I previously wrote an init program for advanced CD booting. It was the
only file in initrd, it set up ramfs, found the boot CD, mounted the CD,
loaded a tar file into ramfs, and pivoted the ramfs to be the root fs.
This expanded the limits of what can be loaded in ram from a CD to the
lesser of your available ram or the CD space to put the tar file. It
could have even used compression, though I didn't go that far this time.
What I am thinking about now is a similar thing for a hard drive based
system. Part of the idea came from seeing how the Ascend GRF-400 router,
which was FreeBSD based, loaded everything from flash RAM. My idea is
to have the partition which the kernel initially mounts read-only as
root contain /dev/console and /sbin/init which will have my init code.
My code will then set up the ramfs, find the files to be preloaded, then
pivot the ramfs to be the root fs and execve() to the loaded /sbin/init.
The source files to be loaded could come from a number of places, such
as the same partition or a different one, and as a tree of files or as a
tar file.
There are a couple of intentions that get me thinking about this.
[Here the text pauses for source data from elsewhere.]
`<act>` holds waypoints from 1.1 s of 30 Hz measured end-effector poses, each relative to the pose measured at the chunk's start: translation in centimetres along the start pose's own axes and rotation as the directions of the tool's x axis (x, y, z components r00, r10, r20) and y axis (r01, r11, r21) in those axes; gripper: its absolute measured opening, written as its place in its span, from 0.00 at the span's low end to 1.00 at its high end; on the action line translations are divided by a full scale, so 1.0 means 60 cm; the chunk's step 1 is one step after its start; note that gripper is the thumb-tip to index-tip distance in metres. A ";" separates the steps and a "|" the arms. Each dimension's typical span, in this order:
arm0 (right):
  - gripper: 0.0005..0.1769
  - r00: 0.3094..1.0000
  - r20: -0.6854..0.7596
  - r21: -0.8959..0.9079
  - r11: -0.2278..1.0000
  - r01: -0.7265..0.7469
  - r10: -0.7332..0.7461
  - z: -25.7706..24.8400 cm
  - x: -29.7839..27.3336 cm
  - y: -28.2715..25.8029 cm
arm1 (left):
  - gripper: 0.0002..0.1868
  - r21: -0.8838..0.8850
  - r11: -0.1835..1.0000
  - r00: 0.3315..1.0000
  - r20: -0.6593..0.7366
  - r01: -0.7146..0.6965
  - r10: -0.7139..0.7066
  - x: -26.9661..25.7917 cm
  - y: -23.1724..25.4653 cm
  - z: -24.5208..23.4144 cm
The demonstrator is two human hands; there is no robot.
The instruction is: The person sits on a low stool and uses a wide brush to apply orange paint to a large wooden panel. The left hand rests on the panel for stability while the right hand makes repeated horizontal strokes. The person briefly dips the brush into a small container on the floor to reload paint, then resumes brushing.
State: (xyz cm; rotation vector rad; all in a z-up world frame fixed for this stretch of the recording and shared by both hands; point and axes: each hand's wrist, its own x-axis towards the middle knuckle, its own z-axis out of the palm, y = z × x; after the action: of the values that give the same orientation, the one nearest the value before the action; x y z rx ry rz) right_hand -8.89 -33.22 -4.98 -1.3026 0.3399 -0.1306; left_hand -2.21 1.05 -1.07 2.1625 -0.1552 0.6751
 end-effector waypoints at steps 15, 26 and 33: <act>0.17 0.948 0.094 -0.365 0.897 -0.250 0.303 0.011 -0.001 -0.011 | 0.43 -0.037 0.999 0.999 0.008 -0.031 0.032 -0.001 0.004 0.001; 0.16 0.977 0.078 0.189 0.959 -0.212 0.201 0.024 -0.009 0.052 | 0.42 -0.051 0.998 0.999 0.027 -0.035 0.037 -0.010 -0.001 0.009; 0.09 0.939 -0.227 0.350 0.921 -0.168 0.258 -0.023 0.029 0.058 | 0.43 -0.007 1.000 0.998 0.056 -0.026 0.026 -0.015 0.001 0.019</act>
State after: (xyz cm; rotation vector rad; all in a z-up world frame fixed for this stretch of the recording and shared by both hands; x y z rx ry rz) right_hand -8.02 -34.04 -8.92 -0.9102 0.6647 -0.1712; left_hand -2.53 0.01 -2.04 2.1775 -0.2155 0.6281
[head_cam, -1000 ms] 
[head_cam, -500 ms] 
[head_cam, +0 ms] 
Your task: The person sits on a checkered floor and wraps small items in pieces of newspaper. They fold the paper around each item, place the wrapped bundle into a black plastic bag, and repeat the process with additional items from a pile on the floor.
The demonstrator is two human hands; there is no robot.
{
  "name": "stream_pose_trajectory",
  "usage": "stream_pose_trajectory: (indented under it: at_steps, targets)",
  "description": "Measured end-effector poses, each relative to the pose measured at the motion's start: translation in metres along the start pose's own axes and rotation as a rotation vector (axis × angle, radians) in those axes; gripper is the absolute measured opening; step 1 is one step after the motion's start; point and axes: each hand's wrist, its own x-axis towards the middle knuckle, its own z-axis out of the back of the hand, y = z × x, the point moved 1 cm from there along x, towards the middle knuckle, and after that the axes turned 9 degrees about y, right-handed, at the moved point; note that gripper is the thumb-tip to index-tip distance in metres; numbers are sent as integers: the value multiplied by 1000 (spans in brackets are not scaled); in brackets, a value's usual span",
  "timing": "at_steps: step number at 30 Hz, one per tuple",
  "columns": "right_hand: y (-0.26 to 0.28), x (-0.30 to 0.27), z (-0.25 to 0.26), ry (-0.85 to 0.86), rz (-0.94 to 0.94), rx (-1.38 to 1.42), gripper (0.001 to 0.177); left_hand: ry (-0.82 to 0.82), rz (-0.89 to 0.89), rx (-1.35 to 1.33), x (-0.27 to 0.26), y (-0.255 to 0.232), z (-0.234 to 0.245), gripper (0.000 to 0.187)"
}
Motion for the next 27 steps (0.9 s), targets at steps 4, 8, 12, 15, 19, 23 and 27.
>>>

One thought is that some things would just be faster if they are in ram,
and this is one sure way to get them in ram. Given that many systems
have a lot of ram these days, loading 8 to 32 meg of stuff into ram
wouldn't be all that much of a hit. It would depend on the judgement of
the administrator if they want to take advantage of it, and just how much.
Another thought is a simple layer of security aspect to it. While it sure
won't be resistant to sophisticated attacks, many times the holes the
crackers do find somewhere aren't big enough for anything but very trivial
initial attacks.
And this could surely help prevent some disasterous accidents where critical
system startup files get clobbered. If the ram preload alone can get the
system up, networked, and running sshd, then anything else that can be
repaired remotely, or possibly even automatically repaired.
What are you thoughts on this?
I was looking at how ramfs was implemented, and am left wondering if there
are any issues in doing things like memory mapping files from ramfs. That
could have an impact on library usage if there are issues. For example,
does CoW work right for files memory mapped from ramfs? What would happen
if a CoW was needed for a library mapped from ramfs when swap was full?
Would it be a graceful process kill, or would the system seize up?